There’s a lot more. For example, in 2015, current Balad Knesset member Heba Yazbek praised Samir Kuntar—a Lebanese terrorist who murdered an Israeli father and child and had been assassinated in Syria—as a martyr. In 2017, Ayman Odeh—leader of the Communist faction and now also of the Joint List as a whole—condoned (not for the first time) attacks on Israeli soldiers in the West Bank. In 2018, Ahmad Tibi, current leader of the Arab-nationalist faction of the Joint List, called anti-Israeli terrorists “noble commanders” and “symbols of sacrifice for the homeland.”
So it wasn’t out of line, and certainly not “racist,” for Netanyahu to point out that he won big among the Jewish sector, and it was actually the votes for a problematic Arab party that kept him short of the finish line. In fact, last February 11, opposition leader Gantz himself vowed that the Joint List would not be part of any coalition he might form—and nobody called him names for it.
But this is where it gets crazy.

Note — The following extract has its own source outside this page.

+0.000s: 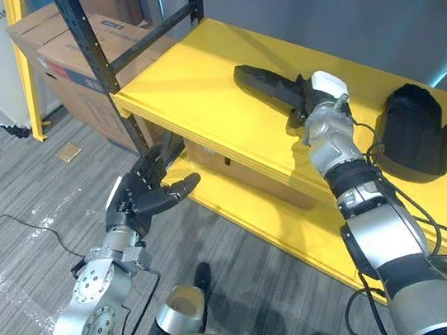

With things at an impasse again, the same Benny Gantz is now talking about forming a “minority government” with “outside support” from that same pro-terror, anti-Jewish-state Joint List.
It’s not clear if it can be done. The Balad faction of the Joint List is very cool to the idea; so are at least three right-leaning members of Gantz’s own Blue and White party. Even if such a government could be formed, it would be fragile and seemingly nonviable—for instance, in case of an Israeli military campaign in Gaza, the Joint List would not support it even “from the outside.”
The only other option is for some key members of Blue and White—possibly but not necessarily including Gantz—to get over their Bibi Derangement Syndrome and form a unity government with Netanyahu’s Likud.
Although the Bibi-haters claim their gripe is that Netanyahu is under indictment, Israeli law allows him to keep serving unless and until convicted, and it’s not the real reason. The real reason is a hatred that makes the Joint List appear less repellent to them than Netanyahu. The key to rescuing Israel from the morass would be to get over it.